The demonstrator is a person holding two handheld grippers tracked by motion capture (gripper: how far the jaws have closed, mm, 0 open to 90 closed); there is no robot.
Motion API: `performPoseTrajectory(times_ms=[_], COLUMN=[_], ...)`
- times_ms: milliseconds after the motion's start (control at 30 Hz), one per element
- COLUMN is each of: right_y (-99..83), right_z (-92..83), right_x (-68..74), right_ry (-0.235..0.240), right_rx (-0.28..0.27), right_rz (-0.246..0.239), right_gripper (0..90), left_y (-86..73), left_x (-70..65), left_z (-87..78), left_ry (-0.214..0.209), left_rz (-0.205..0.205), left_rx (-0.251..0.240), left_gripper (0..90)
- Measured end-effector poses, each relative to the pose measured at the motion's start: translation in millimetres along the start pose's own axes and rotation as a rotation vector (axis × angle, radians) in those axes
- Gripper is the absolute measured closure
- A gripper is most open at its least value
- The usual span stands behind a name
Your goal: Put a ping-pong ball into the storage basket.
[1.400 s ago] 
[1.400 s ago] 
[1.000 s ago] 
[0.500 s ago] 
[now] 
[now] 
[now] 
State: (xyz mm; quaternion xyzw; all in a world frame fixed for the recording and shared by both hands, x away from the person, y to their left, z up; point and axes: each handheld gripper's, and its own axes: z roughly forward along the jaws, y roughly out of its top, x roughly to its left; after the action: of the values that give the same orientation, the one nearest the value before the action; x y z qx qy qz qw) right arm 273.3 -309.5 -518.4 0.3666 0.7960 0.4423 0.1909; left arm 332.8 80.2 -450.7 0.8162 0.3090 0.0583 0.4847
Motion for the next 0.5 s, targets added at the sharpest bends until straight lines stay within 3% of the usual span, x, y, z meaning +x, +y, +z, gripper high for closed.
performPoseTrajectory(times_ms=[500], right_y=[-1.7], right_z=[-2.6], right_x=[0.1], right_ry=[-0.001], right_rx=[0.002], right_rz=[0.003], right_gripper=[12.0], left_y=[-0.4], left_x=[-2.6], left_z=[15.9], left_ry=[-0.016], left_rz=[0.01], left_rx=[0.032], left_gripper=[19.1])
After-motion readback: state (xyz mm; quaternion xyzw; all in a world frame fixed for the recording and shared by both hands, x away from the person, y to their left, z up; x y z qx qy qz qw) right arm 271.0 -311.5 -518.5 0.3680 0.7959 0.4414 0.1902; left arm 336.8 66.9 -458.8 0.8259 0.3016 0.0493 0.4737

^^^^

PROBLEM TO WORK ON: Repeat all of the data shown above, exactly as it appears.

TASK ANSWER:
The demonstrator is a person holding two handheld grippers tracked by motion capture (gripper: how far the jaws have closed, mm, 0 open to 90 closed); there is no robot.
Motion API: `performPoseTrajectory(times_ms=[_], COLUMN=[_], ...)`
- times_ms: milliseconds after the motion's start (control at 30 Hz), one per element
- COLUMN is each of: right_y (-99..83), right_z (-92..83), right_x (-68..74), right_ry (-0.235..0.240), right_rx (-0.28..0.27), right_rz (-0.246..0.239), right_gripper (0..90), left_y (-86..73), left_x (-70..65), left_z (-87..78), left_ry (-0.214..0.209), left_rz (-0.205..0.205), left_rx (-0.251..0.240), left_gripper (0..90)
- Measured end-effector poses, each relative to the pose measured at the motion's start: translation in millimetres along the start pose's own axes and rotation as a rotation vector (axis × angle, radians) in those axes
- Gripper is the absolute measured closure
- A gripper is most open at its least value
- The usual span stands behind a name
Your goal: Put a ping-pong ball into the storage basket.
[1.400 s ago] 
[1.400 s ago] 
[1.000 s ago] 
[0.500 s ago] 
[now] 
[now] 
[now] 
State: (xyz mm; quaternion xyzw; all in a world frame fixed for the recording and shared by both hands, x away from the person, y to their left, z up; point and axes: each handheld gripper's, and its own axes: z roughly forward along the jaws, y roughly out of its top, x roughly to its left; after the action: of the values that give the same orientation, the one nearest the value before the action; x y z qx qy qz qw) right arm 273.3 -309.5 -518.4 0.3666 0.7960 0.4423 0.1909; left arm 332.8 80.2 -450.7 0.8162 0.3090 0.0583 0.4847
Motion for the next 0.5 s, targets added at the sharpest bends until straight lines stay within 3% of the usual span, x, y, z meaning +x, +y, +z, gripper high for closed.
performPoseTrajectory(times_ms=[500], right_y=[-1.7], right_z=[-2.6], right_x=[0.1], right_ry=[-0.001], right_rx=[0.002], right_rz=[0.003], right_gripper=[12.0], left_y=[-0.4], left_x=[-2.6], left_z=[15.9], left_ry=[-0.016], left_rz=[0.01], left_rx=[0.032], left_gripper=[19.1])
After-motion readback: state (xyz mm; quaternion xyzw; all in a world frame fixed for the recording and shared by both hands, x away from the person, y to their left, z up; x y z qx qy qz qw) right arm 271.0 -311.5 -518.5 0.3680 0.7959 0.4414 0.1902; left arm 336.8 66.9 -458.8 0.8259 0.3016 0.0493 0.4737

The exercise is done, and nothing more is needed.